● **Task brief**
Keep the text of the data exactly as it is and omit each picture from the copy.

● **Dataset extract**
===============

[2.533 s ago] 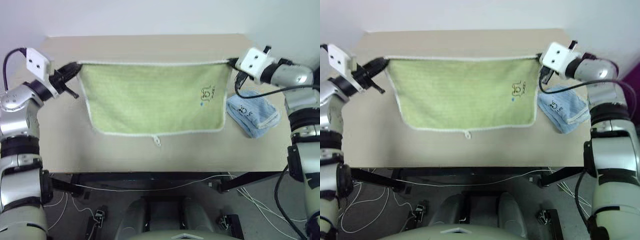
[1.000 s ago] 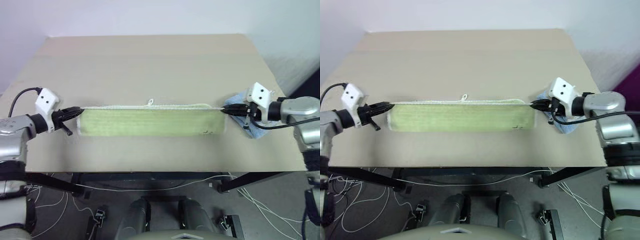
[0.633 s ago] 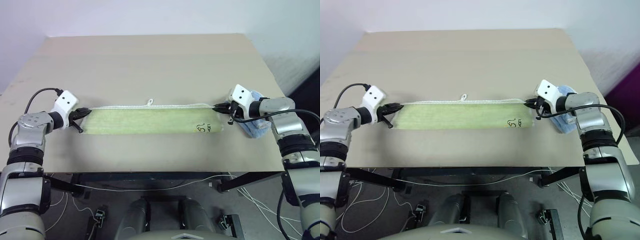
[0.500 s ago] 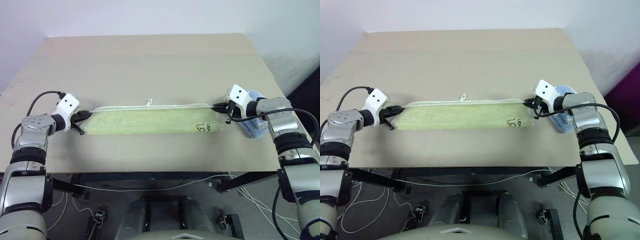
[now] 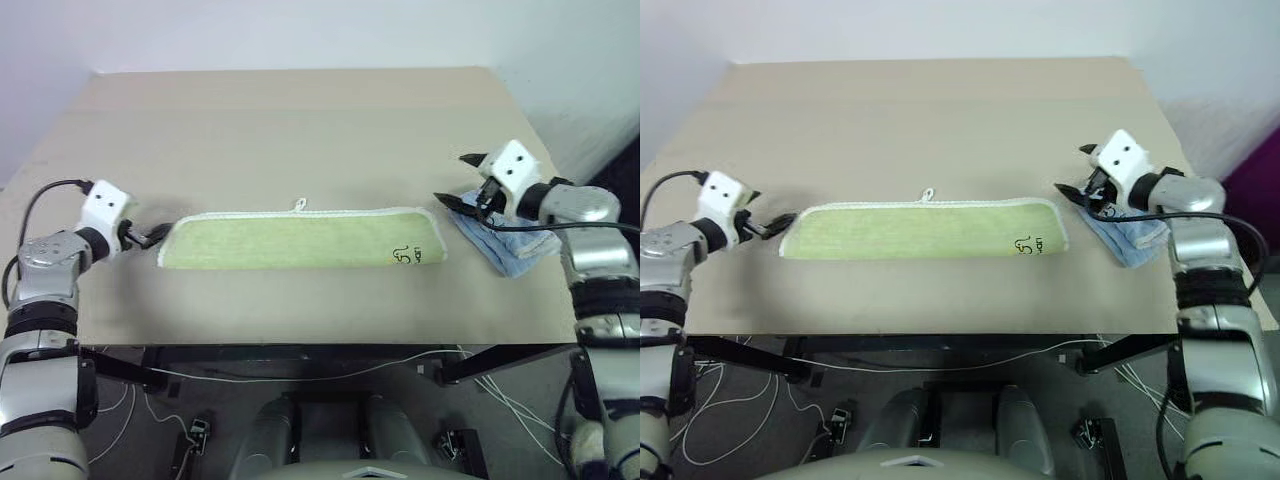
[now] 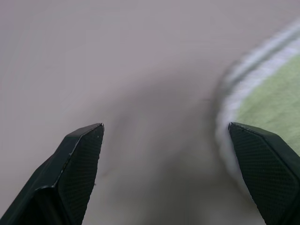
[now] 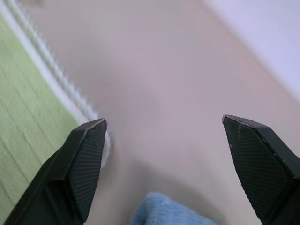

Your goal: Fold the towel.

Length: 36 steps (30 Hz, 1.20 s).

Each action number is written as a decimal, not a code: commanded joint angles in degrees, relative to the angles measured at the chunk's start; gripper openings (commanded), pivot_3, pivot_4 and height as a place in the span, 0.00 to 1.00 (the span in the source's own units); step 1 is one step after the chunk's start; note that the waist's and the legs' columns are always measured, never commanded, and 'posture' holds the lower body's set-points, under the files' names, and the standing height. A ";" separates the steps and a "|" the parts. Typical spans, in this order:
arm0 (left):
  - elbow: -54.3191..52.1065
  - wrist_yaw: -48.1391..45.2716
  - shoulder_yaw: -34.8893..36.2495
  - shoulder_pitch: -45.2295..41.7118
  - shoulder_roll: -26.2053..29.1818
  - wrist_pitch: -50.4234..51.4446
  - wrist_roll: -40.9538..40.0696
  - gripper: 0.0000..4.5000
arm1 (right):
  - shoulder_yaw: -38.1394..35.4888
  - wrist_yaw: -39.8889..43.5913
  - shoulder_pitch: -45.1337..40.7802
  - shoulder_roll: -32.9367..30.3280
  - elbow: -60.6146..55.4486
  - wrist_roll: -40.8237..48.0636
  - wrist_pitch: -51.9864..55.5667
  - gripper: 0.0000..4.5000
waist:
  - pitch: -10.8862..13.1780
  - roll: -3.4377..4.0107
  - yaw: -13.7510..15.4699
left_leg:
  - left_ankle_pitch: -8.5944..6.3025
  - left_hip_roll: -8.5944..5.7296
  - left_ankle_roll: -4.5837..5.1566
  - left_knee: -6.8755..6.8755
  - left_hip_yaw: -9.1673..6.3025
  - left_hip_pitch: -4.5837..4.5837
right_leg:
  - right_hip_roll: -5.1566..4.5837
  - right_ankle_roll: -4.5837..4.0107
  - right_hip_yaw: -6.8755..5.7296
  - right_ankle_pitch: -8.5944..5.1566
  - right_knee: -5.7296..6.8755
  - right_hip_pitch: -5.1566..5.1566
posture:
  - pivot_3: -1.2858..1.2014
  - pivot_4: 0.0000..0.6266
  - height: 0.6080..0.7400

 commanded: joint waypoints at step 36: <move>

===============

● **Solved problem**
[2.533 s ago] 
[1.000 s ago] 
[0.633 s ago] 
[0.500 s ago] 
[now] 
[now] 
[now] 

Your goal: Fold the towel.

Length: 36 steps (30 Hz, 1.20 s).

Each action number is written as a decimal, not a code: commanded joint angles in degrees, relative to the angles measured at the chunk's start; gripper openings (commanded), pivot_3, pivot_4 and height as a place in the span, 0.00 to 1.00 (the span in the source's own units); step 1 is one step after the chunk's start; note that the waist's and the legs' columns are always measured, never commanded, and 'posture' holds the lower body's set-points, under the files' names, and the standing height. A ";" separates the steps and a "|" the parts. Typical spans, in this order:
arm0 (left):
  - elbow: -54.3191..52.1065
  - wrist_yaw: -48.1391..45.2716
  - shoulder_yaw: -34.8893..36.2495
  - shoulder_pitch: -45.2295..41.7118
  - shoulder_roll: -26.2053..29.1818
  - wrist_pitch: -50.4234..51.4446
  - wrist_roll: -40.9538..40.0696
  - gripper: 0.0000..4.5000
arm1 (right):
  - shoulder_yaw: -38.1394..35.4888
  - wrist_yaw: -39.8889..43.5913
  - shoulder_pitch: -45.1337..40.7802
  - shoulder_roll: -32.9367..30.3280
  - elbow: -60.6146..55.4486
  - wrist_roll: -40.8237..48.0636
  - wrist_pitch: -51.9864..55.5667
  - gripper: 0.0000..4.5000
waist:
  - pitch: -10.8862..13.1780
  - roll: -3.4377..4.0107
  - yaw: -13.7510..15.4699
left_leg:
  - left_ankle_pitch: -8.5944..6.3025
  - left_hip_roll: -8.5944..5.7296
  - left_ankle_roll: -4.5837..5.1566
  - left_knee: -6.8755..6.8755
  - left_hip_yaw: -9.1673..6.3025
  - left_hip_pitch: -4.5837..4.5837
right_leg:
  - right_hip_roll: -5.1566..4.5837
  - right_ankle_roll: -4.5837..4.0107
  - right_hip_yaw: -6.8755..5.7296
  - right_ankle_pitch: -8.5944..5.1566
  - right_knee: -5.7296..6.8755
  - right_hip_pitch: -5.1566..5.1566
posture:
  - pivot_3: -1.2858..1.2014
  - pivot_4: 0.0000..0.6266
  - height: 0.6080..0.7400

 commanded: joint waypoints at step 36: <move>

The work on this exercise has been finished.